I’m no wild child but I don’t need a reason to enjoy a bath or a day. Rest up and rejuvenate.

Categories
Emotional Work Preparedness

Day 1842 and What If It Is Very Different

I am trying to imagine my life being very different. If I step away from some of the areas where I have visibility what changes. I am imagining a phase change of assumptions about not only my own life but life as it goes forward.

It’s the topic we’ve all been dancing around for years and years, with crescendos coming all the more frequent. The science fiction I love so very much has different ways of portraying a jump in material conditions.

The Expanse called it The Churn. William Gibson called it The Jackpot. I wonder what we will call this period in a hundred years.

I have so much curiosity. Maybe too much. an almost childish sense of imagination has never left me even as I go about very adult life. The wonder and “what if” sensibility haven’t been crushed under cynicism even if it would be rational.

I don’t know if I feel equipped to manage what’s coming. How much of the difference will be the choices I make to life my life and how much will be forced on me. It’s a twitchy and terrifying prospect to consider just how much freedom we have against a backdrop of limited information. Only action will illuminate.

Categories
Culture Travel

Day 1835 and Sweater Shaving As My Travel Yak Shaving

If you are an engineer you may have heard someone irritated with a project that has drifted out of scope because unforeseen new problems are blocking completion as “yak shaving”

In software and engineering, people use “yak shaving” to describe being forced into a long dependency chain: updating a tool, which requires upgrading a library, which requires fixing build scripts, before touching the actual feature or bug. Perplexity Synopsis via TechTarget

If you find yourself obsessing over small problems that are absolutely “core dependencies” and getting lost in all the problems that must be done before you can do the actual thing you might be Yak Shaving.

Somehow this is related to a Yen and Stimpy episode about a fake holiday. Coined by what I assume is a Gen X coder (who else watches MYV cartoons) named Carlin Vieri in the 1990s at the MIT AI Lab.

Sometimes a seemingly useless task (reading a manual or fixing a subroutine) does actually do need doing in order to progress on the wider task. But you have to be wary that you aren’t simply procrastinating on supposedly crucial preparations for the actual task.

Well I am packing myself up for week long trip, and while I know basically what needs to be packed and how I’d like it organized, I have not put anything in my bags yet. Want to guess why?

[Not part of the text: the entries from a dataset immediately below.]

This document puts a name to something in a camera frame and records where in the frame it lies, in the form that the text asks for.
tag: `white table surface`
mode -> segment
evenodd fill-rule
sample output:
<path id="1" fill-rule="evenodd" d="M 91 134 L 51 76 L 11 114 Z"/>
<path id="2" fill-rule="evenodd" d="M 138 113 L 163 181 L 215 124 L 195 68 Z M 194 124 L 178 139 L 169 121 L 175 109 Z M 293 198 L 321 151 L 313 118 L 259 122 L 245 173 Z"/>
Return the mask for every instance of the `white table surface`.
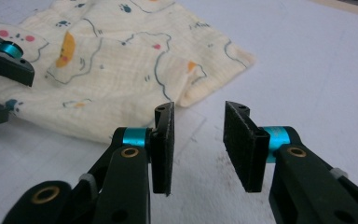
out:
<path id="1" fill-rule="evenodd" d="M 52 0 L 0 0 L 17 24 Z M 172 195 L 151 195 L 152 223 L 274 223 L 263 192 L 247 194 L 222 142 L 225 100 L 251 108 L 259 126 L 296 128 L 303 143 L 358 185 L 358 15 L 307 0 L 178 0 L 252 52 L 257 61 L 190 108 L 177 108 Z M 108 145 L 10 118 L 0 125 L 0 222 L 28 188 L 72 186 Z"/>

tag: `white cloth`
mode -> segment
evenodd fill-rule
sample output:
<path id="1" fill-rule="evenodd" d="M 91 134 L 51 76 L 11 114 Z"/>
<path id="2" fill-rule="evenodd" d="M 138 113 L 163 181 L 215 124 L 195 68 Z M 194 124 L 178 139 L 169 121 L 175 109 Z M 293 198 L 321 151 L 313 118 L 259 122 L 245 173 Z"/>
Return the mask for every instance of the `white cloth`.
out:
<path id="1" fill-rule="evenodd" d="M 32 88 L 0 77 L 0 104 L 59 133 L 110 143 L 150 126 L 154 108 L 190 106 L 253 63 L 172 0 L 57 0 L 20 26 L 0 22 L 35 70 Z"/>

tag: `muslin cloth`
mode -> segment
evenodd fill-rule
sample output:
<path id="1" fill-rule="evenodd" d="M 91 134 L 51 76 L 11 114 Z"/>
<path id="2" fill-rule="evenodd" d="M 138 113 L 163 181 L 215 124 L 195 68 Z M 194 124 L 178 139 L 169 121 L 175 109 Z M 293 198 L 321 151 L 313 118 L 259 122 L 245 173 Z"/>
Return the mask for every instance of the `muslin cloth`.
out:
<path id="1" fill-rule="evenodd" d="M 190 106 L 253 56 L 172 0 L 58 0 L 20 25 L 0 22 L 35 70 L 32 88 L 0 77 L 0 104 L 53 131 L 110 143 L 150 126 L 154 108 Z"/>

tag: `blue spacer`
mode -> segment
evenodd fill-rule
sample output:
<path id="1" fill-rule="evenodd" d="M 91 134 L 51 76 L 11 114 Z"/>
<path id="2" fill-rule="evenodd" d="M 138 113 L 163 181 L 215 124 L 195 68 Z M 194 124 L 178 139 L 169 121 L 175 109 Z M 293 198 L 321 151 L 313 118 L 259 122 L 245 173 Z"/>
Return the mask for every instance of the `blue spacer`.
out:
<path id="1" fill-rule="evenodd" d="M 16 44 L 5 41 L 0 44 L 0 51 L 8 54 L 10 57 L 19 59 L 22 57 L 22 51 Z"/>
<path id="2" fill-rule="evenodd" d="M 289 134 L 287 133 L 286 129 L 281 126 L 262 128 L 270 135 L 267 163 L 274 163 L 274 151 L 278 150 L 284 144 L 290 144 Z"/>
<path id="3" fill-rule="evenodd" d="M 127 128 L 123 136 L 124 145 L 145 147 L 146 128 Z"/>

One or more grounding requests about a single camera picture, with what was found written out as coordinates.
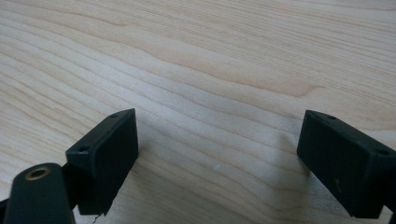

A piling cashmere turtleneck with a cheap sweater shaver filled with fuzzy bits of wool

I am yak shaving by shaving my wool sweaters. It’s now midwinter and my favorite pieces have little bits of pilling in areas that rub or have had more friction. Longer fibers pill less but all wool fibers including cashmere eventually pill a little bit.

We are in an age of down market cashmere thanks to the proliferation of the contemporary price point (lets say under $150) cashmere sweater thanks to the success of Uniqlo, Nadaam, Quincy and Italic.

My older sweaters from past well managed contemporary brands like Ann Taylor are in excellent shape as are my higher end pieces from APC and it’s ilk.

But more disposable 3-4 year basics I wear down? Well sweater care is a constant issue, especially the texture of a pilling fuzzy sweater bothers you. And it somewhat bothers me.

Cashmere are isn’t too hard. You can brush them gently and hand comb the pilling out. You hand wash, lay flat and fold your sweaters. You can use a sweater stone to gently brush them out. And that’s worth it for something that lasts. But the Italic sweater above gets a shave.

You can see from the picture I’ve got a lot of fuzzy bits inside the cheap shaver I bought off an Amazon seller years ago. It has lasted longer than some of my sweaters.Alas if I don’t want to look sloppy then shave I must.

If you want elegant functional code even in your basic systems well sometimes you must yak shave. If you want an elegant functional wardrobe sometimes you must sweater shave.